• **PROBLEM TO SOLVE**
Could you copy every line of the data that contains the word "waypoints"?

------ SUPPLIED MATERIAL ------

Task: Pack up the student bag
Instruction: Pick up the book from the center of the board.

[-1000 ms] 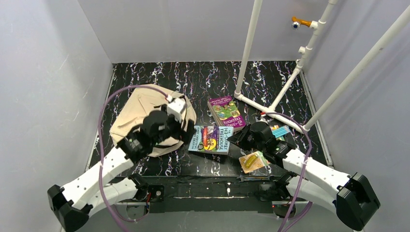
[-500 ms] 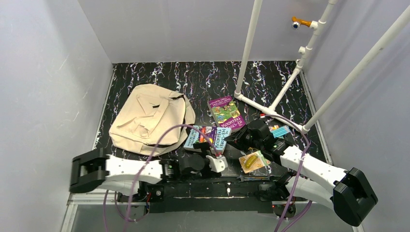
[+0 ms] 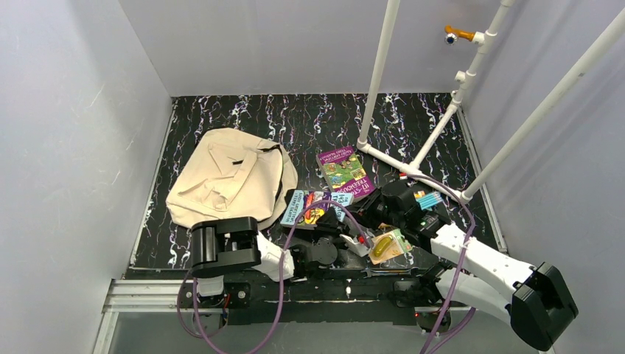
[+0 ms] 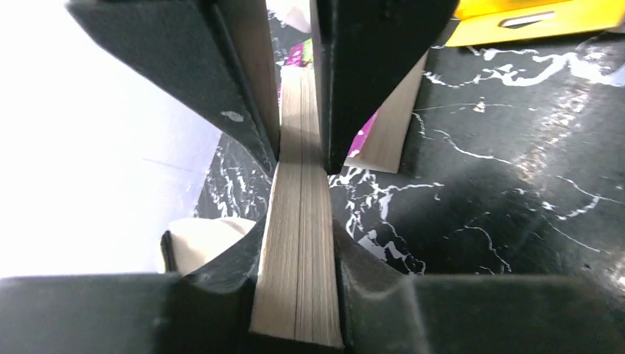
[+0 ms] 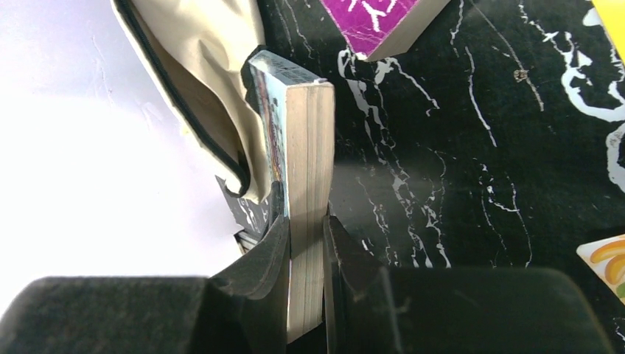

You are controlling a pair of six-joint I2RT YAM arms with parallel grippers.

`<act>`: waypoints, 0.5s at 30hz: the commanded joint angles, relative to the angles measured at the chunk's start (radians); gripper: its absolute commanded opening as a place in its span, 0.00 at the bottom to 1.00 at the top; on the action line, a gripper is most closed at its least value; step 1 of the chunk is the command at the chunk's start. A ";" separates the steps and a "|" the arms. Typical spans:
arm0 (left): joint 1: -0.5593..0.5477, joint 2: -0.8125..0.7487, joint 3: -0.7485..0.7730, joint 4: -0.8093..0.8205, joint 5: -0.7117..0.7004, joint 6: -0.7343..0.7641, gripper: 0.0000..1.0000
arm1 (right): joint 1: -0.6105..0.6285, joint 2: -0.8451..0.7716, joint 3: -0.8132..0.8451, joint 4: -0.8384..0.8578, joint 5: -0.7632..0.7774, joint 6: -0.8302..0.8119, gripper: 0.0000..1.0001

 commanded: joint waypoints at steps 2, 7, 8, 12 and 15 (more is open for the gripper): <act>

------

• **YOUR RESPONSE**
`<act>`: waypoints, 0.5s at 30hz: the commanded joint angles, relative to the angles measured at the chunk's start (radians); gripper: its absolute commanded opening as a place in its span, 0.00 at the bottom to 1.00 at the top; on the action line, a gripper is most closed at its least value; step 1 of the chunk is the command at the chunk's start. A ";" separates the steps and a "|" the arms. Typical spans:
 commanded: joint waypoints at steps 2, 7, 8, 12 and 15 (more is open for the gripper): <act>

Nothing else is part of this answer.